▶ _Assignment_:
Each line in the entries below that holds the string "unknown" must be copied.

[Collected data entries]
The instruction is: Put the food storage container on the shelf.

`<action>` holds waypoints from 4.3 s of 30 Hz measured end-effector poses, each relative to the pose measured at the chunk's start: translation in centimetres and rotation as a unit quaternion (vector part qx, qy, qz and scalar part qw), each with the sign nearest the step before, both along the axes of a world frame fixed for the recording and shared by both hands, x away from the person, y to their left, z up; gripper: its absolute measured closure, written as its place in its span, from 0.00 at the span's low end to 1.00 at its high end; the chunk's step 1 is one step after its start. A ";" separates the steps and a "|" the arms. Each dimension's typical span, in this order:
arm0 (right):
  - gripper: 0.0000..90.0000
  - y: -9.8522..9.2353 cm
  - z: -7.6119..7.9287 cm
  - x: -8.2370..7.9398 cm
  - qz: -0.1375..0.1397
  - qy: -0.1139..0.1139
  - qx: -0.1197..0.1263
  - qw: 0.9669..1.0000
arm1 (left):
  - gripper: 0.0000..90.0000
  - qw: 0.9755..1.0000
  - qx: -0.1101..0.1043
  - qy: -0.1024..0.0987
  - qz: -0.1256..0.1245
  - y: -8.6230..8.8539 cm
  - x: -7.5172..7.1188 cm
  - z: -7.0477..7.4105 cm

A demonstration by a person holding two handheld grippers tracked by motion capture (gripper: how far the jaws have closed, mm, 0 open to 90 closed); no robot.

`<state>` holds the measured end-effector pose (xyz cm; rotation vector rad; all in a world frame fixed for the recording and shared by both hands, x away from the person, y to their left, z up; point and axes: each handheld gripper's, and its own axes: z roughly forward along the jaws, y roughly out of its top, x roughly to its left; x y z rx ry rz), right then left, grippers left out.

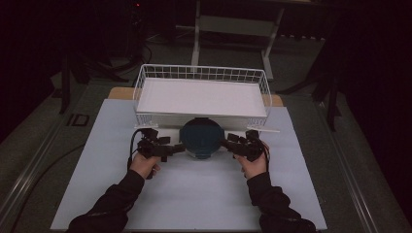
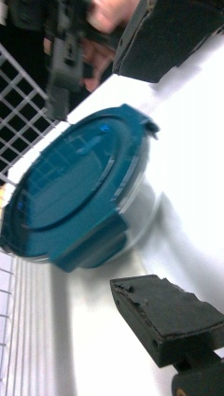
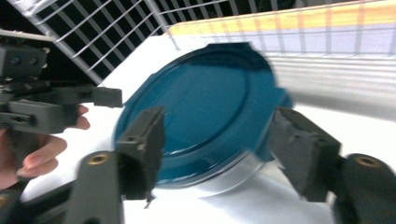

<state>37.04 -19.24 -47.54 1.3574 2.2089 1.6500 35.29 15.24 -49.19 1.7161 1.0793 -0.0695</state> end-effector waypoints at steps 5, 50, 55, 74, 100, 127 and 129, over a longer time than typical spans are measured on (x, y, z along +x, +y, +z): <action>0.54 0.3 0.1 -1.3 0.018 0.013 0.009 1.000 | 0.00 1.000 0.006 -0.003 -0.012 0.3 -1.6 0.2; 1.00 6.3 -3.6 -0.7 0.078 0.063 -0.042 0.994 | 0.00 0.996 0.044 -0.071 -0.017 0.4 -7.3 0.2; 1.00 6.5 -3.5 -0.3 0.077 0.058 -0.047 0.994 | 0.00 0.996 0.045 -0.070 -0.018 0.4 -7.2 0.1; 1.00 6.8 -3.4 2.2 0.048 0.051 -0.052 0.996 | 0.00 0.996 0.043 -0.075 -0.018 0.4 -7.3 0.1; 0.17 5.3 -2.5 -2.4 0.090 -0.012 -0.016 0.996 | 0.00 0.993 0.043 -0.095 -0.046 -0.2 -8.3 1.0; 0.17 -1.3 -1.2 -8.2 0.079 -0.041 -0.031 0.996 | 0.00 0.992 0.041 -0.106 -0.054 1.1 -10.1 1.4; 0.17 -1.7 -1.4 -8.5 0.079 -0.039 -0.035 0.996 | 0.00 0.991 0.047 -0.110 -0.053 1.3 -10.3 1.3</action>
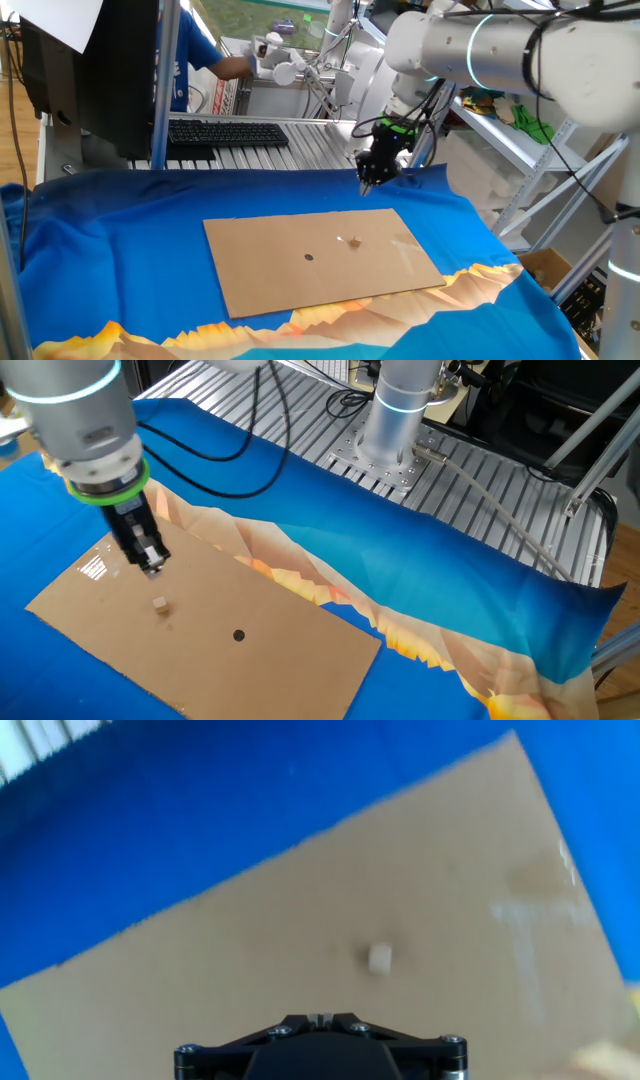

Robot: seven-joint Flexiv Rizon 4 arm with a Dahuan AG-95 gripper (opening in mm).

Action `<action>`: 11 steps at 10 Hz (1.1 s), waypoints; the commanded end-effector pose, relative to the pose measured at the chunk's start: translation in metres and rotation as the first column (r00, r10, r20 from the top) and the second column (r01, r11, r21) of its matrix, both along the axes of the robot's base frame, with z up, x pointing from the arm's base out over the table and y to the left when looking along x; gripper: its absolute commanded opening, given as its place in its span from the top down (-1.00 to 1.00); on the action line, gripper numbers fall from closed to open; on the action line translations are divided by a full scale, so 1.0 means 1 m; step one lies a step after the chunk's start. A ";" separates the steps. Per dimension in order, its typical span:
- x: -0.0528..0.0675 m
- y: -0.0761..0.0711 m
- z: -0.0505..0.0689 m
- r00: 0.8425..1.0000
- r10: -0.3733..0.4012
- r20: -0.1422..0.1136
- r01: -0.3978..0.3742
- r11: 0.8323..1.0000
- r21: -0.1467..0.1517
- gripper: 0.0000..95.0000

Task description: Hold a small block with the gripper and sweep it from left to right on the table

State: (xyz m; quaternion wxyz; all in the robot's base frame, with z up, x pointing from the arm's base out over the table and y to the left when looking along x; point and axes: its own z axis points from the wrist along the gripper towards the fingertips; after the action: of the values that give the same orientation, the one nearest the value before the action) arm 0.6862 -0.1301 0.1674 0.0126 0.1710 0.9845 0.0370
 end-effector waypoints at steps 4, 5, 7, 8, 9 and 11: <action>0.003 -0.011 -0.006 0.999 0.028 0.020 -0.028 0.999 -0.019 1.00; 0.005 -0.012 -0.007 0.999 0.036 0.023 -0.035 0.999 -0.019 1.00; 0.007 -0.013 -0.010 0.998 0.051 0.024 -0.051 0.999 -0.015 1.00; 0.007 -0.013 -0.013 0.998 0.049 0.026 -0.049 0.999 -0.011 1.00; 0.007 -0.013 -0.018 0.999 0.045 0.025 -0.045 0.999 -0.009 1.00; 0.008 -0.012 -0.034 0.999 0.036 0.026 -0.037 0.999 0.002 1.00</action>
State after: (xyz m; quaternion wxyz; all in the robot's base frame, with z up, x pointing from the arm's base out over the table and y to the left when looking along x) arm 0.6931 -0.1428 0.1338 0.0254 0.1534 0.9872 0.0370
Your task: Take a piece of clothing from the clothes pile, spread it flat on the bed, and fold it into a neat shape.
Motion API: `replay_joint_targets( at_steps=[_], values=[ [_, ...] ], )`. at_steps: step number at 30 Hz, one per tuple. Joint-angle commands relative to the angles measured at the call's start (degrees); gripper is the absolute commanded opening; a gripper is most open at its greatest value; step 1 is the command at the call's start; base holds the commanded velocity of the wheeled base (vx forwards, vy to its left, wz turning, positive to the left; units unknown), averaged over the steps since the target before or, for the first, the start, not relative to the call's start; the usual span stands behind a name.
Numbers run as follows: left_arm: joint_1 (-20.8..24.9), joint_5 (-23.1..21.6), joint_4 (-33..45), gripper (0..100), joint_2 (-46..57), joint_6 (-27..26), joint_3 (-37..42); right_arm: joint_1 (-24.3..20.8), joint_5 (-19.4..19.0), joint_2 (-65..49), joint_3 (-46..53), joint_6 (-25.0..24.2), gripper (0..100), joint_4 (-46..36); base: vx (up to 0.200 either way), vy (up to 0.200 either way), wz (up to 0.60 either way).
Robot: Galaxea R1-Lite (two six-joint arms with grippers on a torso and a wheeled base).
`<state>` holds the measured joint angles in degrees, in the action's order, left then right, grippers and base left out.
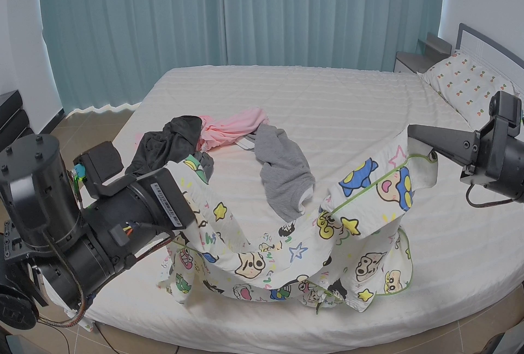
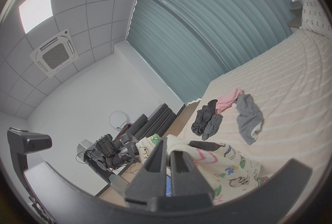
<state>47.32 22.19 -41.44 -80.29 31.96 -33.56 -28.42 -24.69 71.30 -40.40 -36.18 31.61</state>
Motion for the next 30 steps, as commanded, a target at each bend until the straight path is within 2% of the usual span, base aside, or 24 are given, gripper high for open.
replay_joint_targets(
  at_steps=[1,15,19,30],
  values=[
    [0.4,0.0,0.0,0,-0.7,0.0,-0.4,0.7,-0.1,-1.3,-0.3,0.0,0,0.0,0.000,-0.200,0.00],
    [1.1,0.2,-0.3,0,-4.7,-0.1,-3.3,4.9,-0.5,-2.2,0.3,-0.1,0,0.0,0.000,-0.200,0.00],
    [1.6,0.5,-3.9,0,-6.1,-0.2,-3.4,6.4,-0.7,-3.3,1.1,-0.2,0,0.0,0.000,-0.200,0.00],
    [3.6,0.6,-5.2,0,-8.0,-0.3,-3.6,6.8,-0.8,-4.3,2.3,-0.2,0,-0.1,0.000,-0.200,0.00]
  ],
)
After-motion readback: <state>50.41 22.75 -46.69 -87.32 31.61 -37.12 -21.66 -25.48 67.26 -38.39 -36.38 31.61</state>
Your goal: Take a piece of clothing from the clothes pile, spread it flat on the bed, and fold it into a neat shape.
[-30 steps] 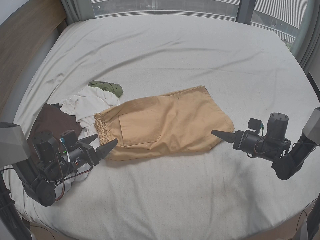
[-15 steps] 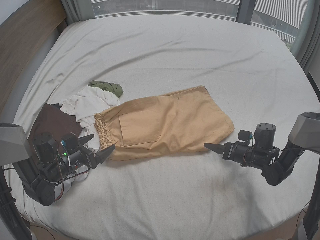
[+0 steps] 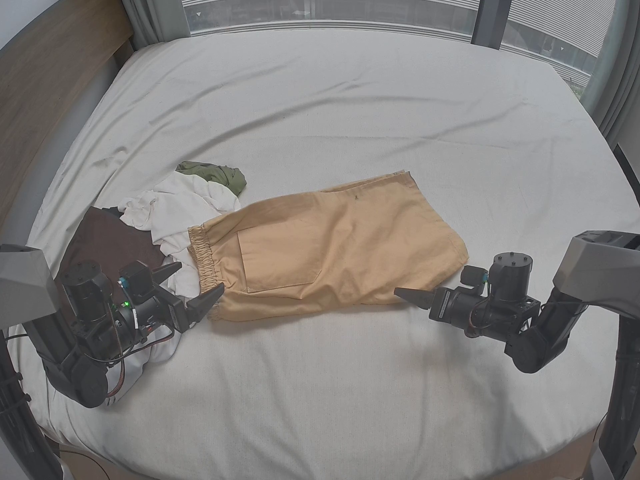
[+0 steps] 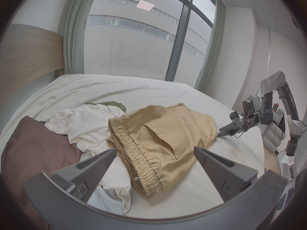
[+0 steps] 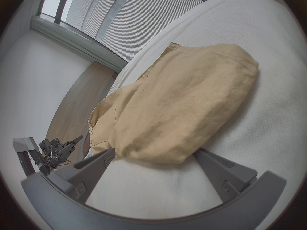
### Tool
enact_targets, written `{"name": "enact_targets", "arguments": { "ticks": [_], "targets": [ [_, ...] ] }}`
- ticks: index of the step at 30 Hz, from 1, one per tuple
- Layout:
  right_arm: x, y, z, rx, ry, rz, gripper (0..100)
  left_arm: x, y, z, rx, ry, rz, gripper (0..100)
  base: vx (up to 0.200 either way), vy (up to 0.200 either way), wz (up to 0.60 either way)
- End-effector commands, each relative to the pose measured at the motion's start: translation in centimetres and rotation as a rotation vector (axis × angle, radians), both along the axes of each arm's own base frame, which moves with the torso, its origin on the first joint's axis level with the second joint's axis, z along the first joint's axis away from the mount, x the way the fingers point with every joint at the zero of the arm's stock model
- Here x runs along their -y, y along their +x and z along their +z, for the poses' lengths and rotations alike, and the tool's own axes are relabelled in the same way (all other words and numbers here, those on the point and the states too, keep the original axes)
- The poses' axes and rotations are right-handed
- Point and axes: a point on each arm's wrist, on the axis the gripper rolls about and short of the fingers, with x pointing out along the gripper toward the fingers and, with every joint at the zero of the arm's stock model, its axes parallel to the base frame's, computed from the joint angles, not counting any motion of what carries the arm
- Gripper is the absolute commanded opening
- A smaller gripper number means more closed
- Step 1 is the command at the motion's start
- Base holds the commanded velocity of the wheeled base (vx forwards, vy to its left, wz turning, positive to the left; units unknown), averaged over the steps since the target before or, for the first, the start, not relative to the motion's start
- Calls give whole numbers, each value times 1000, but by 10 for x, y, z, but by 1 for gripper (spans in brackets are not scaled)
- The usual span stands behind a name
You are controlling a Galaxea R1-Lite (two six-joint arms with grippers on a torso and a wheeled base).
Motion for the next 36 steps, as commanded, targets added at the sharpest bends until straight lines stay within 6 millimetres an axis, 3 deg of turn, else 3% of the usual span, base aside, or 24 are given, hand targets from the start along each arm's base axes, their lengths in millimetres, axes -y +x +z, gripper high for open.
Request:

▶ _Response_:
Motion API: `replay_joint_targets( at_steps=[_], values=[ [_, ...] ], )`. at_steps: step number at 30 Hz, one per tuple. Joint-angle commands relative to the angles measured at the call's start (degrees); gripper is the absolute commanded opening; a gripper is most open at its greatest value; step 1 is the command at the call's start; base holds the commanded velocity of the wheeled base (vx forwards, vy to its left, wz turning, positive to the left; units unknown), averaged over the steps since the target before or, for the first, the start, not relative to the call's start; the usual span stands behind a name.
- Base holds the commanded velocity of the wheeled base (vx forwards, vy to its left, wz turning, positive to the left; units unknown), averaged over the steps since the target before or, for the first, the start, not relative to the motion's start

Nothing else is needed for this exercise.